Kenya proposes blockchain for elections
Justus Abonyo, the former chairman of the Social Democratic Party of Kenya and a candidate for IEBC commissioner, proposed adopting blockchain technology for voting procedure.
Abonyo claimed blockchain would reduce the cost of running elections by 300%, adding that “the cost of a ballot in Kenya ranges between $7 to $25 (~£5-18). If we use blockchain technology, this cost will go down to ~$0.5 (~£0.36)”.
Moreover, this transfer to blockchain is deemed to contribute to the elections transparency and safety. This is particularly relevant, since the next presidential elections will be held in Kenya in 2022.
A bit of controversy here
However, the country’s authorities don’t seem to be this willing to adopt a new system. Cybersecurity experts asserted that blockchain voting casts doubt on the confidentiality of the election and its democratic nature. Russian analysts agree with these conclusions, referring to the experience of Russian constitutional referendum in 2020. Back then, a similar system allowed third parties to gain access to citizens’ ballots.
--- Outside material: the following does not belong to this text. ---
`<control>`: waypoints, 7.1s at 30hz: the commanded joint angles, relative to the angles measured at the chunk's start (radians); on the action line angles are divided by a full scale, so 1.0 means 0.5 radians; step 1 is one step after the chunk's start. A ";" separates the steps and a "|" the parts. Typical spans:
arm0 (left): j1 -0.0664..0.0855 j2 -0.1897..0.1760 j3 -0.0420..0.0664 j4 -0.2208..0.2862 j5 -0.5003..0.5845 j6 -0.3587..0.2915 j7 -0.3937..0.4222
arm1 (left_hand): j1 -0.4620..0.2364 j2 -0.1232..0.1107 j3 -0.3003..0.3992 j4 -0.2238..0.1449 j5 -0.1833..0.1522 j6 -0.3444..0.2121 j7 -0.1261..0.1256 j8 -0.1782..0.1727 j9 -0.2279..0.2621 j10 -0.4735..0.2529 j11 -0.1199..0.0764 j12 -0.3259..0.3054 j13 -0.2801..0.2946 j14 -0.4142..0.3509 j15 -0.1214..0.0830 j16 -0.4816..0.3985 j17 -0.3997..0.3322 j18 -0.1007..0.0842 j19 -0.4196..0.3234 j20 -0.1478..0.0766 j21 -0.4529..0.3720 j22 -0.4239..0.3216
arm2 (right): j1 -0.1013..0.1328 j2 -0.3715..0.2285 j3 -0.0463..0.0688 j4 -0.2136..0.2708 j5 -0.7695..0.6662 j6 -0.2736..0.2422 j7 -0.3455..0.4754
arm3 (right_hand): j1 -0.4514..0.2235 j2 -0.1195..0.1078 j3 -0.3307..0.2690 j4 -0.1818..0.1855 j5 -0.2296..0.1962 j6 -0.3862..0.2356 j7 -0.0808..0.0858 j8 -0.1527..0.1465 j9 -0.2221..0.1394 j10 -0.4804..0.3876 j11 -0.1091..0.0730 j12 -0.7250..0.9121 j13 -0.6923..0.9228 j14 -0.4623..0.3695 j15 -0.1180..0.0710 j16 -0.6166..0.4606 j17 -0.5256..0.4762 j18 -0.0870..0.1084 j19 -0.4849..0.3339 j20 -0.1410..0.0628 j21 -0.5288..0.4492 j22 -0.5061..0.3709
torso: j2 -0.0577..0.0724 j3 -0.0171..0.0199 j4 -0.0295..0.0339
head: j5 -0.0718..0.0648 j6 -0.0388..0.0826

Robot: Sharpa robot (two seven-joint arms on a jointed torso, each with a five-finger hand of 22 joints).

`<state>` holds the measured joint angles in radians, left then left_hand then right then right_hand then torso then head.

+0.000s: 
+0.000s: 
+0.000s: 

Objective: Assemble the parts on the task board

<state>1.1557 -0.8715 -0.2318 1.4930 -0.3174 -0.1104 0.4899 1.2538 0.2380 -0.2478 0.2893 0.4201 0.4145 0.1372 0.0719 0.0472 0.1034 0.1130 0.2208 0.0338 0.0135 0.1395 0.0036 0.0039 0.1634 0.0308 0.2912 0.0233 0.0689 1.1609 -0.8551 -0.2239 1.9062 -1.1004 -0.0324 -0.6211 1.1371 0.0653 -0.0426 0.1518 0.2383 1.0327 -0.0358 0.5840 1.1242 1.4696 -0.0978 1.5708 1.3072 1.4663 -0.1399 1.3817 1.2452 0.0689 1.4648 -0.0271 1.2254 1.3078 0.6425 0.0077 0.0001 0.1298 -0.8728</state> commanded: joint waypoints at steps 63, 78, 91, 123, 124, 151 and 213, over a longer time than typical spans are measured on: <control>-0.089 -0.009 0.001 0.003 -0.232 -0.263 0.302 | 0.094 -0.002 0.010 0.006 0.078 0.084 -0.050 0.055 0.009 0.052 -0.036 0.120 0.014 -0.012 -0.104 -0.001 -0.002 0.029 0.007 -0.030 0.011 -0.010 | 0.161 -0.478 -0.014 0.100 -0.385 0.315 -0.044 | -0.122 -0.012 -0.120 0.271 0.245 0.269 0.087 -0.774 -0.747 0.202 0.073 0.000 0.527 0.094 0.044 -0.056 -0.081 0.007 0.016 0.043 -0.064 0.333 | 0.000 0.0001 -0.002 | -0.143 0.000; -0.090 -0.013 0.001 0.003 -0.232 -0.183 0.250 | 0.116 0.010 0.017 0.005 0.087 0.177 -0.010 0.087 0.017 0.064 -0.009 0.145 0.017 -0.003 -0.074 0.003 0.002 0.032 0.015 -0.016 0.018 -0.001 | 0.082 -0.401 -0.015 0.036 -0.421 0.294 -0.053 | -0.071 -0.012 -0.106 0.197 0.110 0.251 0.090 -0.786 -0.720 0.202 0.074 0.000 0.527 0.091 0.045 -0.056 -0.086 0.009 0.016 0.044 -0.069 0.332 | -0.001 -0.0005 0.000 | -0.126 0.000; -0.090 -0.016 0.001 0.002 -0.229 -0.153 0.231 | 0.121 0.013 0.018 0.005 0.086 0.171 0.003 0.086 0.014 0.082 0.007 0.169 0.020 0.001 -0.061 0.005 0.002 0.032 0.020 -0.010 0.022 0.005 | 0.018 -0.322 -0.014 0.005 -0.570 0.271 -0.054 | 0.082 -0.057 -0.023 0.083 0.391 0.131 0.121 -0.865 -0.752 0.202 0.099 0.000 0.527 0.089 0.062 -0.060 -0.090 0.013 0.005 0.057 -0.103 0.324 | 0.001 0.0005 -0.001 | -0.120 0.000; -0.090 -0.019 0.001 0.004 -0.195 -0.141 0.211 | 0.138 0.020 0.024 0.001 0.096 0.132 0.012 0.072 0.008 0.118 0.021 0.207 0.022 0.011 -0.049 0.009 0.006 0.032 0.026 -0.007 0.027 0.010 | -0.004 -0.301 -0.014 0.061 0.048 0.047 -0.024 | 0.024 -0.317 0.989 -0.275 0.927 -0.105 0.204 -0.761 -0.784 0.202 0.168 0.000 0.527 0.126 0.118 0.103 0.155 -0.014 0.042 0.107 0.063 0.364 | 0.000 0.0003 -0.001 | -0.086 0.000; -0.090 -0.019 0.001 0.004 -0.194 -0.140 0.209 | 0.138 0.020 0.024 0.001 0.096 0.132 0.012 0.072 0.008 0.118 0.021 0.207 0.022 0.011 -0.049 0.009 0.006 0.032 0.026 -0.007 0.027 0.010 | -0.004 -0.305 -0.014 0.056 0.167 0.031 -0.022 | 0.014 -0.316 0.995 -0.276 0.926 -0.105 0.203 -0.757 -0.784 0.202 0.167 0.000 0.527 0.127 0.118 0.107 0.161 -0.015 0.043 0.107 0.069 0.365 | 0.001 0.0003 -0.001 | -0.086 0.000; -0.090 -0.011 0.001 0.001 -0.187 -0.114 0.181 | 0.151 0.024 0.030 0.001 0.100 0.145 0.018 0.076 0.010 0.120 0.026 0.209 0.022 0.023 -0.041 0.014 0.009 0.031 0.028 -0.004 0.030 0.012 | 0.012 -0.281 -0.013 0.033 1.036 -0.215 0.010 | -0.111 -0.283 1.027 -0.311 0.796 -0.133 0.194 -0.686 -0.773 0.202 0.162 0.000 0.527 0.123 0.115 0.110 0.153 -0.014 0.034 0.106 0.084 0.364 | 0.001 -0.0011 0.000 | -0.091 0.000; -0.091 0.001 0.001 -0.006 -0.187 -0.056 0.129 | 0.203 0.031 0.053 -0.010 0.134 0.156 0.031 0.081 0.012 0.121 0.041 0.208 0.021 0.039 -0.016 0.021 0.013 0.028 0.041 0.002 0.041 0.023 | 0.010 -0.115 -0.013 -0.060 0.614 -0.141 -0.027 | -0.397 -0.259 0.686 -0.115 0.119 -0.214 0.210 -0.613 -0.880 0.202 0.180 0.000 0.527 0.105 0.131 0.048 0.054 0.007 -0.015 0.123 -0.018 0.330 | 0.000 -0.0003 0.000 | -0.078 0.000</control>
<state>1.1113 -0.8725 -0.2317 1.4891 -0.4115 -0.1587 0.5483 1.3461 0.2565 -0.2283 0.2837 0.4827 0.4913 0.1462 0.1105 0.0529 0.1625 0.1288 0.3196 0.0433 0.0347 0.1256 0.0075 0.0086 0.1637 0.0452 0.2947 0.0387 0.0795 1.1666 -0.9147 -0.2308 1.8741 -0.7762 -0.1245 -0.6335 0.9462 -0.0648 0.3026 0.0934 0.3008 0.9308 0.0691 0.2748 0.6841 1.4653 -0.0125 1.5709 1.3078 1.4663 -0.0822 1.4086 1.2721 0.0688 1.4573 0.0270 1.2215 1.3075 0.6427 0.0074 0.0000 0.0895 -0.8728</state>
Meanwhile, Abonyo is not the only one to call for the widespread introduction of blockchain technology. David Robinson, a regional UNODC anti-corruption adviser, said that Kenyan authorities need to seize this opportunity and use blockchain as a tool to fight corruption.
After Kenyan politician, Justus Abonyo, mentioned his proposal to deploy blockchain technology to run the upcoming elections, the international community divided in two. While the UN seems eager to support the idea, experts in Russia and Kenya rigorously object to the proposed innovation.